Did you know that the IMMA (Important Marine Mammal Area) factsheets from Australia, New Zealand and southeastern Indian Ocean are now published and already being used as a tool to inform planning by government, industry and consultants at the regional and national level in Australia and New Zealand? There are 31 IMMAs across Australia and New Zealand with 24 of those in Australian waters. The IMMA factsheets provide valuable information including a description of the area, justification for the qualifying criteria (i.e., why the area is classified as an IMMA) and supporting information regarding marine mammals that utilise the IMMA based on scientific research.
Figure 1: An overview of the IMMAs in the Australia, New Zealand and southeast Indian Ocean Region on the IMMA e-Atlas. By clicking on individual polygons, you can access summary and more detailed information including the fact sheets.
In Australia, the Commonwealth Government typically advises on whether a proponent must go through a ‘approvals process’, during which a project is formally assessed on its potential impacts to the environment. The potential impacts must be submitted, evaluated, and approved before any activity can be undertaken. IMMAs can be useful in this process. Environmental consultants, who undertake impact assessments for industry sector projects such as offshore renewable energy, also now regularly use IMMA maps, data and references.
Daniella Hanf, a Principal Scientist & Marine Fauna Lead at O2 Marine says “The online factsheets and interactive maps are readily accessible and offer a succinct, current and credible summary of whether an area of interest is known to support important mammal species, habitat and behaviour. This is useful during the early stages of impact assessment and management planning as it helps to guide subsequent steps and identify knowledge gaps that need to be addressed. We use the spatial data to generate tailored figures and visualise IMMAs in reference to proposed development areas, which is key to effectively advising clients and communicating with stakeholders, including the public and decision-making authorities.”.
The IMMAs also contribute to the knowledge sources being used to update Biologically Important Areas (BIAs), which are spatially defined areas where aggregations of individuals of a species are known to display biologically important behaviour such as breeding, foraging, resting or migration. BIAs are tools developed by the Commonwealth Government that are used by project proponents and consultants undertaking impact assessments.

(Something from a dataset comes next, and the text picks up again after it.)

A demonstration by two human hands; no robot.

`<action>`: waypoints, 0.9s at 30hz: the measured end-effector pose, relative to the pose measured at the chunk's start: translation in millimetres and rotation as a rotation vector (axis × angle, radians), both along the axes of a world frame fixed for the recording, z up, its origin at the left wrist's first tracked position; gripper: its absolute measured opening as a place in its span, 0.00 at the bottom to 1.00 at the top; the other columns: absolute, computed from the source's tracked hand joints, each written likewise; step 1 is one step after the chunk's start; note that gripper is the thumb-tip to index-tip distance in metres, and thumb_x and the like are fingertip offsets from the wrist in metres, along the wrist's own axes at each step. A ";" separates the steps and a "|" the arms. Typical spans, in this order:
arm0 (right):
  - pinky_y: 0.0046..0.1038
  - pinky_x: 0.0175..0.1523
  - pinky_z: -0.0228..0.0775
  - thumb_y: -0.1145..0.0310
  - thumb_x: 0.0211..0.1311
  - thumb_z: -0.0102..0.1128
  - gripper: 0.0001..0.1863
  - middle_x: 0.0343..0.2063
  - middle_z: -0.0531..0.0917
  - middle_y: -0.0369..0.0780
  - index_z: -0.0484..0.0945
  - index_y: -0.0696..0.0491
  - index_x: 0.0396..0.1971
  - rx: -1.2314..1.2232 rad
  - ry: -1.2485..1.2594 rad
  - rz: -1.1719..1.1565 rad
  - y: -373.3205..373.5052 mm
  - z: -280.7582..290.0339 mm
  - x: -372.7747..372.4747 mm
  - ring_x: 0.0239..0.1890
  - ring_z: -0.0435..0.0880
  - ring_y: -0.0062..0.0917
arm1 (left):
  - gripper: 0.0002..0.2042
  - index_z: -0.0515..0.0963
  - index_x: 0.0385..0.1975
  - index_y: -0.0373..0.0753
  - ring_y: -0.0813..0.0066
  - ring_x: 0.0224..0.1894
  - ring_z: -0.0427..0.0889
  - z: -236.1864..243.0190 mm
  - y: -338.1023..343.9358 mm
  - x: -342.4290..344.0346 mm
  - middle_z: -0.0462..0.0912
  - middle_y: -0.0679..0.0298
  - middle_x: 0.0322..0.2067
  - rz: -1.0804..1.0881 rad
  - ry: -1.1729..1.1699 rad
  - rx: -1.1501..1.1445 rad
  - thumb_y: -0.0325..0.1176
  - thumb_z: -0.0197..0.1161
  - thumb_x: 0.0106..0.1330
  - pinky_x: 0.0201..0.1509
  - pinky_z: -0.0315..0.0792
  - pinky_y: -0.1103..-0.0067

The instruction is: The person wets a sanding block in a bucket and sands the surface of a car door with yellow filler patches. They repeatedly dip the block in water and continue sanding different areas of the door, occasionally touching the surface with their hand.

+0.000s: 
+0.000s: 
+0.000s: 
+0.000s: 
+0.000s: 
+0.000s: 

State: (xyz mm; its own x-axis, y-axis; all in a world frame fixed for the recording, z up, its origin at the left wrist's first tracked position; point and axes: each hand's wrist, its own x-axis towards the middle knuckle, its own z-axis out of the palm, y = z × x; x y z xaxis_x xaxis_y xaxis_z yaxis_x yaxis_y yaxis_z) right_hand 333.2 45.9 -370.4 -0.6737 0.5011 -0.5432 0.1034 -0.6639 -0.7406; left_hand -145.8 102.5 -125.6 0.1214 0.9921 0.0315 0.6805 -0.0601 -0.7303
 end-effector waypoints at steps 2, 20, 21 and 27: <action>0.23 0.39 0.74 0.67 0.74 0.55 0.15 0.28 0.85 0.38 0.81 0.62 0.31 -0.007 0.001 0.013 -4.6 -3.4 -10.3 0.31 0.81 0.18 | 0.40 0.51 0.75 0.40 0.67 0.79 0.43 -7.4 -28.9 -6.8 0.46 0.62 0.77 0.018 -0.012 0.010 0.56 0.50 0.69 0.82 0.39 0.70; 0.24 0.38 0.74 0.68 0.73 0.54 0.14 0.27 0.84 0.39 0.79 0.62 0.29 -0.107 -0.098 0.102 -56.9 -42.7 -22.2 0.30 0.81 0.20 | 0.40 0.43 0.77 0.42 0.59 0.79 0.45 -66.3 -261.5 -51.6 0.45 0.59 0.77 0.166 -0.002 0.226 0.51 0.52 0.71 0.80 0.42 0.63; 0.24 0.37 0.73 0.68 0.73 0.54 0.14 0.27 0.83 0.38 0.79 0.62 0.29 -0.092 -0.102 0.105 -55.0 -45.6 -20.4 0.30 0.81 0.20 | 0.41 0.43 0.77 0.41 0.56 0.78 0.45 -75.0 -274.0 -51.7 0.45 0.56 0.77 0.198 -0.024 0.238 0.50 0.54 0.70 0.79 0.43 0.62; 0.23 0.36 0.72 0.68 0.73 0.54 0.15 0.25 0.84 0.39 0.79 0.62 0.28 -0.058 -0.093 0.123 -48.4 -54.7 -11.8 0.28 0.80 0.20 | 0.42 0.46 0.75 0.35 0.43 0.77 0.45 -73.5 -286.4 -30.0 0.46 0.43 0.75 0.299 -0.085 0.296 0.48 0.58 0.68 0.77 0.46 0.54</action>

“Along with our National tools, such as maps of BIAs, the e-atlas and the factsheets provide additional information that the Government Departments can draw from for spatial planning such as marine park design to determine areas that are important to marine mammals, such as has been done for development of the South Coast Marine Park off Western Australia” says Principal Research Scientist Dr. Kelly Waples from the Western Australian Department of Biodiversity, Conservation, and Attractions.
“The proposed Marine Park overlaps with IMMAs in the region. Therefore, managers and Traditional Owners can utilise the existing information collated in the factsheets on marine mammal population status, distribution, migratory patterns and key foraging and breeding areas to complement Traditional Knowledge and inform the design of the Marine Parks.”
Figure 2: Two southern right whales in shallow waters in the ‘Geographe Bay to Eucla Shelf IMMA’ in south-west Australia. Photo credit: Chandra Salgado Kent.
IMMAs have no legal basis, but they represent a valuable tool developed through an expert peer-reviewed process. Proposed IMMAs (called candidate IMMAs or ‘cIMMAs’) are first developed by marine mammal experts in the region who must present evidence that the identified region meets the criteria required to attain IMMA status. cIMMAs then undergo a critical and stringent independent expert peer review process to ensure that the scientific evidence presented is adequate to support the selection of an IUCN-recognised IMMA in the nominated region. The resulting IMMA maps and factsheets then become publicly available through the IMMA e-Atlas for planners and managers at the regional and national levels to use.